WHAT THE EXERCISE ASKS:
Give back the full listing verbatim, apart from its images.

[Opening DATA SECTION section]

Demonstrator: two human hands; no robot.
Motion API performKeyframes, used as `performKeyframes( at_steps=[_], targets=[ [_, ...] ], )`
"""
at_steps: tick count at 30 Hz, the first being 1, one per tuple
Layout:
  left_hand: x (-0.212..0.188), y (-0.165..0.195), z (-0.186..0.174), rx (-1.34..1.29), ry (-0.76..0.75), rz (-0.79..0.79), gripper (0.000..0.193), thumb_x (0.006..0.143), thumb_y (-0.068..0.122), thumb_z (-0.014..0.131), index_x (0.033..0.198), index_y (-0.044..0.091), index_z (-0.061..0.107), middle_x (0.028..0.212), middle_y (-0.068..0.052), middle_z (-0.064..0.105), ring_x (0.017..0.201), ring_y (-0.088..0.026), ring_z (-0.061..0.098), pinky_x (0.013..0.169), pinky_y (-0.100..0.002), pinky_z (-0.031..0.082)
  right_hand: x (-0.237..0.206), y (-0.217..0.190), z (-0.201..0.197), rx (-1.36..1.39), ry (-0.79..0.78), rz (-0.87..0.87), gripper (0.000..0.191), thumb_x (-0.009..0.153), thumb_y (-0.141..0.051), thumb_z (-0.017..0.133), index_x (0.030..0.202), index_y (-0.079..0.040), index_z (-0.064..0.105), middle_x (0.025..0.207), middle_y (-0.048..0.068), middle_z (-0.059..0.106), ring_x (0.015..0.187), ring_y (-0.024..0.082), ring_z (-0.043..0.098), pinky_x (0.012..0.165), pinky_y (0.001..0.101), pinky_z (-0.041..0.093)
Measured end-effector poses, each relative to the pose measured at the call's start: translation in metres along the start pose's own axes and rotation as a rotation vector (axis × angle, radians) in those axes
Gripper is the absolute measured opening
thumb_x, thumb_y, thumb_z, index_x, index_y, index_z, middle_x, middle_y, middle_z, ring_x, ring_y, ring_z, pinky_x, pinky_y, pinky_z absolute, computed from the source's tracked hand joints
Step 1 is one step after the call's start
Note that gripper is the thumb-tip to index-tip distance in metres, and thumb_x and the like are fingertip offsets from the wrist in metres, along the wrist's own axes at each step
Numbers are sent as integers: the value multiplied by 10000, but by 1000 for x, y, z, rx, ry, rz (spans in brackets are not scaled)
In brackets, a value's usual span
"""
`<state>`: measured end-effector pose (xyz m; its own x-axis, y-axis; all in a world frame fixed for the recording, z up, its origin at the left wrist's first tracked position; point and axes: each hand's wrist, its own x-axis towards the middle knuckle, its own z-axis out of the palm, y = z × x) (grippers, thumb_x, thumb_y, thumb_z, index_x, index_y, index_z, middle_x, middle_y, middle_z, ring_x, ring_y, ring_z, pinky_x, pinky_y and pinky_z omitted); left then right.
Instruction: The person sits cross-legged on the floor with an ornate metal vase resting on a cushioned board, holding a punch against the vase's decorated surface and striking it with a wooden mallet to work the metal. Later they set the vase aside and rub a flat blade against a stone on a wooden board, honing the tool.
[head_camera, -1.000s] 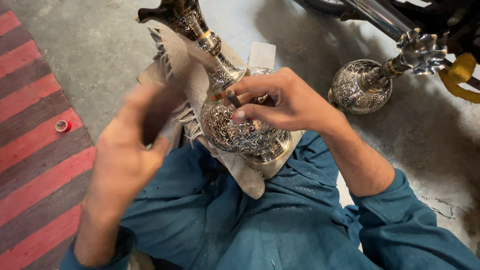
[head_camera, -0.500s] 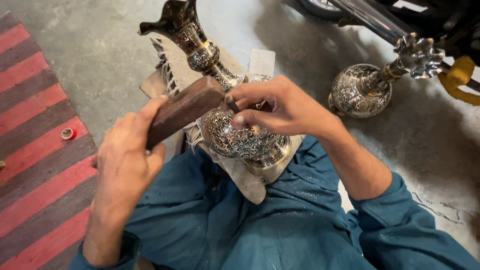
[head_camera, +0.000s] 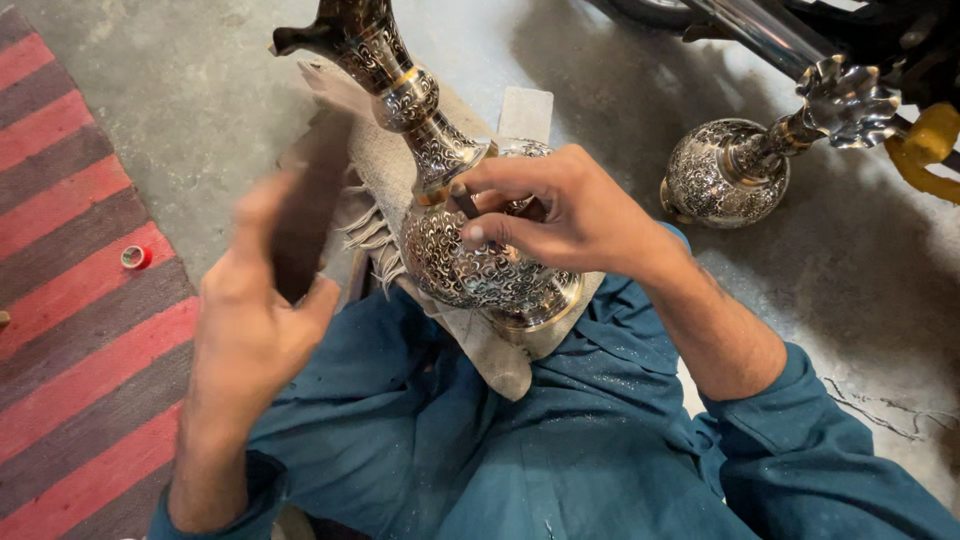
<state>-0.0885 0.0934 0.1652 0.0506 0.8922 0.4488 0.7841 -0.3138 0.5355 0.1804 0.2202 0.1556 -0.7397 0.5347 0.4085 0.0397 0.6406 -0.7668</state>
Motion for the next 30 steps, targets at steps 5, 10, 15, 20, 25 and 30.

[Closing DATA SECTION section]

OUTPUT OF THE EXERCISE:
Demonstrator: two human hands; no robot.
Motion API performKeyframes, used as `performKeyframes( at_steps=[_], targets=[ [_, ...] ], )`
"""
at_steps: tick count at 30 Hz, the first being 1, one per tuple
Layout:
  left_hand: x (-0.212..0.188), y (-0.165..0.195), z (-0.186..0.174), rx (-1.34..1.29), ry (-0.76..0.75), rz (-0.79..0.79), gripper (0.000..0.193), thumb_x (0.006..0.143), thumb_y (-0.068..0.122), thumb_z (-0.014..0.131), index_x (0.033..0.198), index_y (-0.044..0.091), index_z (-0.061..0.107), middle_x (0.028..0.212), middle_y (-0.068..0.052), middle_z (-0.064..0.105), ring_x (0.017..0.201), ring_y (-0.088..0.026), ring_z (-0.061..0.098), pinky_x (0.013..0.169), pinky_y (-0.100..0.002), pinky_z (-0.031..0.082)
  right_hand: x (-0.237..0.206), y (-0.217..0.190), z (-0.201..0.197), rx (-1.36..1.39), ry (-0.79..0.78), rz (-0.87..0.87), gripper (0.000..0.191), thumb_x (-0.009..0.153), thumb_y (-0.141..0.051), thumb_z (-0.017..0.133), index_x (0.030..0.202), index_y (-0.079..0.040), index_z (-0.064..0.105), middle_x (0.025..0.207), middle_y (-0.048..0.068), middle_z (-0.059..0.106), ring_x (0.015..0.187), ring_y (-0.024..0.082), ring_z (-0.043..0.098), pinky_x (0.012..0.165), pinky_y (0.001..0.101), pinky_z (-0.041..0.093)
Measured end-effector poses, each relative to the pose measured at the call's start: translation in metres along the start pose's own axes and rotation as a rotation vector (axis × angle, radians) in those axes
Gripper is the absolute measured opening
thumb_x, thumb_y, thumb_z, index_x, index_y, index_z, middle_x, middle_y, middle_z, ring_x, ring_y, ring_z, pinky_x, pinky_y, pinky_z absolute, computed from the source's tracked hand joints
Step 1 is one step after the call's start
Note that gripper is the thumb-tip to index-tip distance in metres, and thumb_x and the like are fingertip offsets from the wrist in metres, along the wrist's own axes at each step
Numbers are sent as integers: the value multiplied by 10000, but by 1000 for x, y, z, rx, ry, rz (spans in brackets are not scaled)
In brackets, a value's usual span
"""
`<state>`: measured end-effector pose (xyz m; its own x-axis, y-axis; all in a world frame fixed for the recording, z up, its origin at the left wrist's first tracked position; point and axes: each hand's wrist, its own x-axis towards the middle knuckle, its own z-axis out of the palm, y = z × x) (grippers, thumb_x, thumb_y, thumb_z, index_x, index_y, index_z, middle_x, middle_y, middle_z, ring_x, ring_y, ring_z, pinky_x, pinky_y and pinky_z omitted); left then right.
Instruction: The person sits cross-legged on the floor with an ornate metal vase resting on a cushioned board, holding a punch against the vase's decorated surface and striking it with a wooden mallet to work the metal. Later they set the vase aside and rub a flat blade against a stone on a wooden board, honing the tool.
[head_camera, -1.000s] 
[head_camera, -0.500s] 
[head_camera, +0.000s] 
<state>-0.0885 0.0934 0.1652 0.0506 0.8922 0.4488 0.7841 -0.3138 0.5355 0.1804 0.2202 0.1556 -0.7397 0.5347 0.4085 0.0397 0.6406 -0.7668</state>
Motion for the next 30 steps, targets at steps 5, 10, 15, 20, 25 and 30.

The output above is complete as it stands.